Die Ebhauser Lindenrain-Schule ist als Gemeinschaftsschule auch für auswärtige Schüler attraktiv. Foto: Priestersbach

Die Schülerzahlen in der Ebhauser Gemeinschaftsschule entwickeln sich weiterhin positiv.

Ebhausen - Wie aus dem jährlichen Bericht der Lindenrain-Schule im Gemeinderat hervorgeht, wurden 2014 noch 146 Schüler ab der fünften Klasse gezählt – aktuell sind es 241 Schüler in der Sekundarstufe.

"Die Anstrengungen zur Einrichtung einer Gemeinschaftsschule haben sich gelohnt", unterstrich Bürgermeister Volker Schuler in der jüngsten Sitzung des Gemeinderats.

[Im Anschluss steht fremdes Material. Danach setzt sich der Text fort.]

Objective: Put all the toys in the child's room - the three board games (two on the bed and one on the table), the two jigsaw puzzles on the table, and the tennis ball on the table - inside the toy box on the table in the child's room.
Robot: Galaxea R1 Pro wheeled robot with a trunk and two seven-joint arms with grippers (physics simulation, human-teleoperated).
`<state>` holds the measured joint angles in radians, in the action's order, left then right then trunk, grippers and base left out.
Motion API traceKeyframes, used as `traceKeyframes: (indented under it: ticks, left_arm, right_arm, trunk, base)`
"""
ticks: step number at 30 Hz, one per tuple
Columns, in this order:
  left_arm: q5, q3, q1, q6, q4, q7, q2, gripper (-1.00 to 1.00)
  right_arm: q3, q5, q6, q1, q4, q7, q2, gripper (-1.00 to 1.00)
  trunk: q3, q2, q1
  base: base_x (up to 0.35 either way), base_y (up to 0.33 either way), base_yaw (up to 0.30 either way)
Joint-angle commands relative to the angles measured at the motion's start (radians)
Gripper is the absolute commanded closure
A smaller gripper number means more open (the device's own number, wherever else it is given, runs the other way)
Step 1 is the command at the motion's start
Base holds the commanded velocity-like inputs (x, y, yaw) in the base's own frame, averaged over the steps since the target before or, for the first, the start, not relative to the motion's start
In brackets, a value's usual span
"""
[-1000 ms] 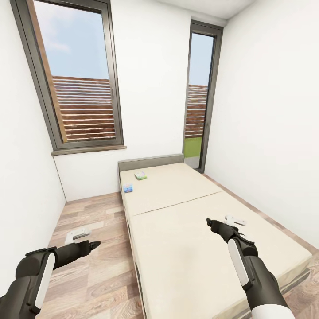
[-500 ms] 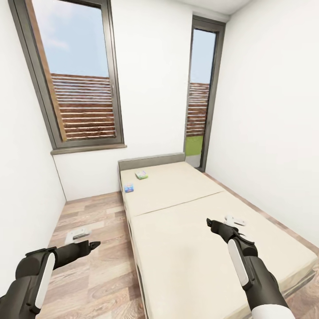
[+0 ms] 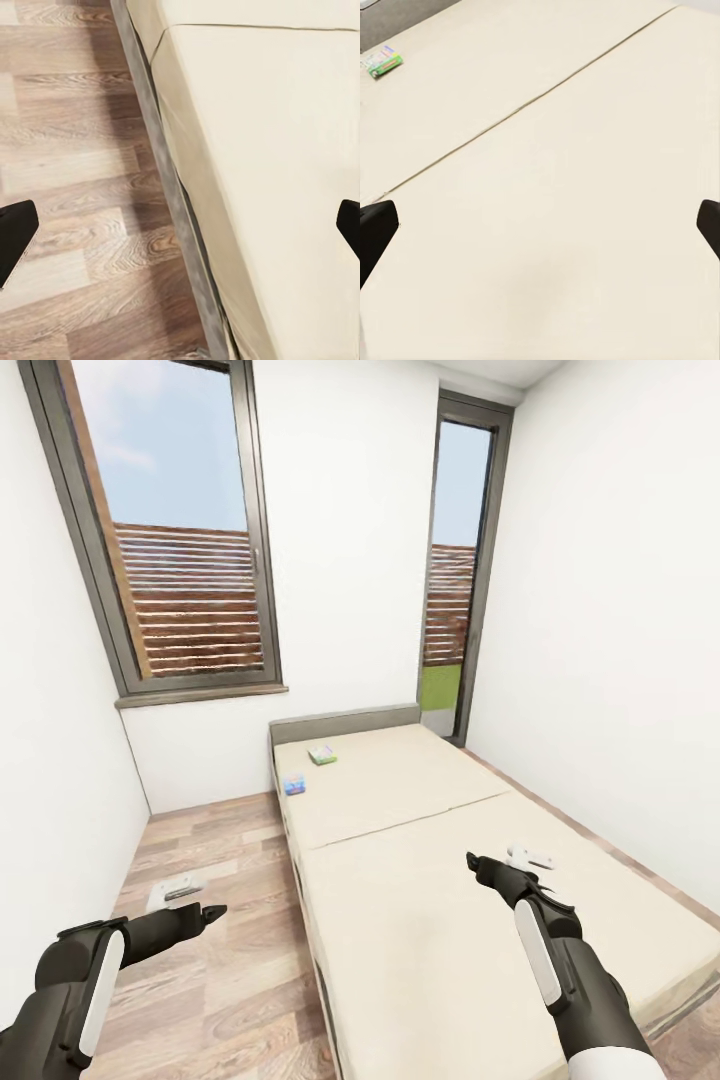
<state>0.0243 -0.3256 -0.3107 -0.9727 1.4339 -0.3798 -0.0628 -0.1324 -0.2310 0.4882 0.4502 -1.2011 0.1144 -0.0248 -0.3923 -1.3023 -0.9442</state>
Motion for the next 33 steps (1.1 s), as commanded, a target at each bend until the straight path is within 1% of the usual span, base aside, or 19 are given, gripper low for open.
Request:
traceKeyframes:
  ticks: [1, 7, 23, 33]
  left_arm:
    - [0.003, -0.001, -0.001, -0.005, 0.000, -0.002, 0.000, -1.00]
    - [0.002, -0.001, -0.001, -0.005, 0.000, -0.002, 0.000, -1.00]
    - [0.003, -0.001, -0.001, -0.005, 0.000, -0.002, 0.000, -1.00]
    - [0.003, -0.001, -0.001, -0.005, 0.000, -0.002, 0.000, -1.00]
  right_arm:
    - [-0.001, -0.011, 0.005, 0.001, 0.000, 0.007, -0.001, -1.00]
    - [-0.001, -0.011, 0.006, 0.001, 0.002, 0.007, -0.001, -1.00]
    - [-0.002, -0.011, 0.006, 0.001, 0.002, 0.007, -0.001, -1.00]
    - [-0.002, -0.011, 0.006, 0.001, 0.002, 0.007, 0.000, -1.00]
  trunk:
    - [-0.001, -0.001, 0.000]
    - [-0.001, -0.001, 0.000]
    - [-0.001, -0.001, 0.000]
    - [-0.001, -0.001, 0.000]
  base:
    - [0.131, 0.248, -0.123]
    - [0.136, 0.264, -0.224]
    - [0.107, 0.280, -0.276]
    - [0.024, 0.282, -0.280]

Wie der Rathauschef ebenfalls deutlich machte, würden sich damit auch die beschlossenen Investitionen in Höhe von rund 6,5 Millionen Euro bezahlt machen, wobei die baulichen Maßnahmen mittlerweile zu 80 Prozent abgeschlossen seien.

"Eine unserer besten Entscheidungen"

Gleichzeitig ist Volker Schuler überzeugt: "Wenn wir den Schritt zur Gemeinschaftsschule nicht gewagt hätten, würde es die Schule vielleicht gar nicht mehr geben – das war eine unserer besten Entscheidungen." Die über Ebhausen hinausreichende Beliebtheit der Lindenrain-Schule sei zudem ein Ergebnis "der sehr guten Arbeit, die hier vom Lehrerkollegium geleistet wird".

"Wir sind sehr guter Dinge, was die Zukunft angeht", teilte Schulleiter Matthias Fröhlich den Räten in der Gemeindehalle mit. Denn die Attraktivität der Lindenrain-Schule wird auch am steigenden Anteil der auswärtigen Schüler ablesbar – und in diesem Jahr werden in der Sekundarstufe ab der fünften Klasse erstmals mehr Schüler von außerhalb gezählt. Dies spreche für die Werbestrategie der Schule und sei ein wichtiges Zeichen, so Matthias Fröhlich, weil so die angestrebte Zweizügigkeit erreicht wird.

Auf die Frage von BWG-Rätin Simone Viehweg, woher die auswärtigen Schüler kommen, nannte der Schulleiter in erster Linie Walddorf, Altensteig und Nagold, aber auch aus Emmingen und Mindersbach gebe es einen guten Zulauf.

Unterm Strich 409 Schüler

Ende des vergangenen Schuljahres hatten die Schüler, die beim Start der Gemeinschaftsschule vor sechs Jahren begonnen hatten, ihre Mittlere Reife mit einem Notendurchschnitt von 2,3 absolviert. Auf diesem Niveau könne man mit den umliegenden Realschulen mithalten und habe sich für den Realschulabschluss etabliert, erklärte der Rektor. Im September konnten 42 Erstklässler in Ebhausen und zehn Schulanfänger in Rotfelden feierlich eingeschult werden. Unterm Strich werden somit aktuell 409 Schüler gezählt.

In seinen Ausführungen ging Matthias Fröhlich ebenfalls auf die nach den Einschränkungen durch die Corona-Pandemie wieder möglichen Veranstaltungen ein. Eine große Attraktion bildete jüngst die von langer Hand geplante Projektwoche der Grundschüler mit dem Zirkus Baldini, und am 24. November findet an der Schule der fünfte "Azubitag" statt, bei dem rund 30 Firmen ihre Ausbildungsangebote vorstellen werden. Mitte Dezember ist als großes Highlight der Schulgemeinschaft der zweite Weihnachtsmarkt mit einem bunten Programm geplant.

Präventiv gegen Mobbing

Wie Lehrerin Julia Rothfuß feststellte, sei Mobbing unter Schülern ein großes Thema an den Schulen, und deshalb wolle man in Ebhausen präventive Maßnahmen gegen dieses problematische Phänomen ergreifen. So ist die Ebhauser Lindenrain-Schule eine von 40 Schulen in Baden-Württemberg, die sich am Projekt "Schau hin und nicht zu" der Baden-Württemberg-Stiftung und des Heidelberger Universitätsklinikums beteiligen. Ziel des Programms ist es, aktiv gegen Mobbing an Schulen vorzugehen.

Gemeinderat Immanuel Deuble fand es ausgesprochen erfreulich, dass sich die Schule so gut entwickelt. Gleichzeitig wollte er aber auch wissen, wie in Zukunft mit dem Schulverband Ebhausen-Rohrdorf verfahren werde, der ja pro forma weiter bestehe. Wie Bürgermeister Volker Schuler anmerkte, soll der Schulverband in absehbarer Zeit rückwirkend aufgelöst werden.